Gratuitous Review Quotes:

“From soundtrack to setting, every detail feels real — Good Rats fans, your time has come — as if Cuesta and his brother and co-writer, Gerald, have known these characters all their lives.” – Elizabeth Weitzman, N.Y. Daily News

“Movies about people who return to their hometowns in times of crisis are not in short supply. Neither are movies about people who realize their lives have no direction. It is likely that every writer who has reconnected with old friends while visiting the town he grew up in has thought, ‘Hey, these wistful feelings I’m experiencing would probably make for a good movie!’” – Eric Snider, Film.com

Armchair Analysis: Part of me is eager to see this movie because I love movies that are based around the wild stories of bands and the people that interact with their arrogance and craziness. But I also included that second review because part of me is also tired of the washed up schmuck who tucks tail and runs home to a mundane life and cast of miserable characters, only to be taught a lesson. But at least it has “that guy from Sleepers” and the mayor from Ghostbusters in it, as well as FilmDrunk Hollywood Cougar Hall of Fame inductee, Jill Hennessey.
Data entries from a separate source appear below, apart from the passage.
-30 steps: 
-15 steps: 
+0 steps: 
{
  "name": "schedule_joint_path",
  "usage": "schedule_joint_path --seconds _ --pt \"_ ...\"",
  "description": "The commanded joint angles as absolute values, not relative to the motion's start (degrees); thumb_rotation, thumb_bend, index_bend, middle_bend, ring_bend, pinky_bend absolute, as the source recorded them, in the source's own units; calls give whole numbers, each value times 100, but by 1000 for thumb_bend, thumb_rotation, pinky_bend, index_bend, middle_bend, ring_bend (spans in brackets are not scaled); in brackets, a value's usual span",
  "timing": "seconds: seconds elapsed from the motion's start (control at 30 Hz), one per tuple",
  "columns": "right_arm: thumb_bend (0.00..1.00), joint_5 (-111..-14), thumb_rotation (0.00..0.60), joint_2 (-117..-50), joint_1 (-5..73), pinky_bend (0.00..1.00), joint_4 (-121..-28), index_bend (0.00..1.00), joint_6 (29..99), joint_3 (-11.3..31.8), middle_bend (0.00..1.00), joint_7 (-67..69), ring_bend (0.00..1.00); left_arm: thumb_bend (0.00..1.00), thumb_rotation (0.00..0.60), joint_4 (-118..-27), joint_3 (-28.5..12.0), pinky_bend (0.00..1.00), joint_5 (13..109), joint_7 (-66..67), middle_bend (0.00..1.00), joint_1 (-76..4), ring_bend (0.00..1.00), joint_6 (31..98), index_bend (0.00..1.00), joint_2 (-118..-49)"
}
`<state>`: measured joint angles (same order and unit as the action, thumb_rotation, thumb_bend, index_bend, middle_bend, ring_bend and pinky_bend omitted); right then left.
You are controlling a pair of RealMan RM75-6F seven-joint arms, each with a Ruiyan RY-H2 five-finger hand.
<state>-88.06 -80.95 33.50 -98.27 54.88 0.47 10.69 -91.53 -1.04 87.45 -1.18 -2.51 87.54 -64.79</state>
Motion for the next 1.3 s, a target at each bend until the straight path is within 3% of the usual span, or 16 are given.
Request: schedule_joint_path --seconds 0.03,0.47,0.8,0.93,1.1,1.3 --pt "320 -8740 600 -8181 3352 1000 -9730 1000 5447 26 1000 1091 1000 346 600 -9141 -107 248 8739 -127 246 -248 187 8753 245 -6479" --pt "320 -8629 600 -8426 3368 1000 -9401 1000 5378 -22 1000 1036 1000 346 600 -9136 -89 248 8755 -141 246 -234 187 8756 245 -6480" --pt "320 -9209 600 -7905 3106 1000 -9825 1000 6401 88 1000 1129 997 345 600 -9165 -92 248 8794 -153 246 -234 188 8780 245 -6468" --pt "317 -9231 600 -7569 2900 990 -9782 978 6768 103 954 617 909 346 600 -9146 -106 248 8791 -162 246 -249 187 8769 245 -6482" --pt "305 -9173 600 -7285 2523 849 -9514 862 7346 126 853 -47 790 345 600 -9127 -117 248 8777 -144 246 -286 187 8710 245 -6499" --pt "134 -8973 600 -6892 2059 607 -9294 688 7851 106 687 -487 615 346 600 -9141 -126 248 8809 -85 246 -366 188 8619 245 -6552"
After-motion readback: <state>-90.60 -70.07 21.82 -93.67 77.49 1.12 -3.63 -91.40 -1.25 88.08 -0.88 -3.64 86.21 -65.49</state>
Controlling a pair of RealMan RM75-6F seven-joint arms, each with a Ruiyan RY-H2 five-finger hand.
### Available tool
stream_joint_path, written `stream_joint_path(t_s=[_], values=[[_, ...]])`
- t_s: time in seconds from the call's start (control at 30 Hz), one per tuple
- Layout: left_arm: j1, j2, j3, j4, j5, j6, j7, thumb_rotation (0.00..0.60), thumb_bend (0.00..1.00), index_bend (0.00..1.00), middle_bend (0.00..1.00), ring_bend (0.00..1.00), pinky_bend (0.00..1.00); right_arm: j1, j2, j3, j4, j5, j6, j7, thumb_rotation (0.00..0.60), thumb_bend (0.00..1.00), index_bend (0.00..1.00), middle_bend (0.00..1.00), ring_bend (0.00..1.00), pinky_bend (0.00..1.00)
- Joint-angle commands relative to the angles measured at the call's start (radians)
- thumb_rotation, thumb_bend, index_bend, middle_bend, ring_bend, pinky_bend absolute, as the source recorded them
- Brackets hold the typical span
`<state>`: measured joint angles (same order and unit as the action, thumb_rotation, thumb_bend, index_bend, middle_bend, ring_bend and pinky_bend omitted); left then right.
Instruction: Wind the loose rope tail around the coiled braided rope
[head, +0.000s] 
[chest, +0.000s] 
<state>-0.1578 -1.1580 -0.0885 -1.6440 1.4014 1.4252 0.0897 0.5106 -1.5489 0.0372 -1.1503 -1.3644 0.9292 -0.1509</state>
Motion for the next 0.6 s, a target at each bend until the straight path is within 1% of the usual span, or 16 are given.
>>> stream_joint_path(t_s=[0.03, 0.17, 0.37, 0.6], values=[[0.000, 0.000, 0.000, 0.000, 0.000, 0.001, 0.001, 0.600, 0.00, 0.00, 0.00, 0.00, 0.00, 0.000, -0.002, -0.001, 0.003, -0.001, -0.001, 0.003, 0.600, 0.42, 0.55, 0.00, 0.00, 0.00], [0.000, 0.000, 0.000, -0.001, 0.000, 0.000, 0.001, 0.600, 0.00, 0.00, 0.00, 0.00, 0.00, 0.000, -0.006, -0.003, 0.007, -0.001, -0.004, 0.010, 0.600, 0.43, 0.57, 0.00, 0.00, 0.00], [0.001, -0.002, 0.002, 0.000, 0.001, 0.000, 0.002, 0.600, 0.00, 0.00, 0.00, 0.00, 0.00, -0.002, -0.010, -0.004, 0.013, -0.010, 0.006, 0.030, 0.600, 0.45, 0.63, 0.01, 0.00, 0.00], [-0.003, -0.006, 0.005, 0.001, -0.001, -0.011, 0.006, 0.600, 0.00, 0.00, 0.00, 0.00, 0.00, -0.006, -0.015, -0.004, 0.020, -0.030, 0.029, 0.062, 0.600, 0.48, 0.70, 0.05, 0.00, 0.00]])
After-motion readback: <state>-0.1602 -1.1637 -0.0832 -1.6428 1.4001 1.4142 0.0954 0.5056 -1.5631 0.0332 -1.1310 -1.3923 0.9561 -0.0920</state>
Codependent Lesbian Space Alien Seeks Same

Rotten Tomatoes Scores: N/A critics (although it has 3 positive reviews and 1 negative), 71% audience (293 audience reviews have been registered but only 4 critics have seen it, which makes me think I wasn’t invited to the one or two Tegan & Sara themed viewing parties)

Gratuitous Review Quotes:

“A clever subplot involving the odd-couple relationship of two government agents — as well as actual news footage of a 2010 U.F.O. scare in Chelsea — cements the lighthearted tone, and toilet-flushing noises exemplify the sophistication of the special effects. Ed Wood would have been proud.” – Jeannette Catsoulis, New York Times

“More satisfyingly incongruous—and slyly subversive—exchanges take place between two black-suited agents, played by Dennis Davis and Alex Karpovsky, as they track the intergalactic sapphists’ movements. The film’s best joke, an absurd question Karpovsky asks Davis after he smugly describes his happy marriage, qualifies as its own queer invasion from outer space.” – Melissa Anderson, Village Voice

Armchair Analysis: Based on the brief synopsis and the favorable reviews, this seems like less of a late-night Cinemax movie (frownies) and more of a metaphor for the irony of gay-hunting politicians that often end up on the wrong side of the truck stop bathroom. Either way, I included it because it has a fun title but it seems like it could be a fun 100 minutes.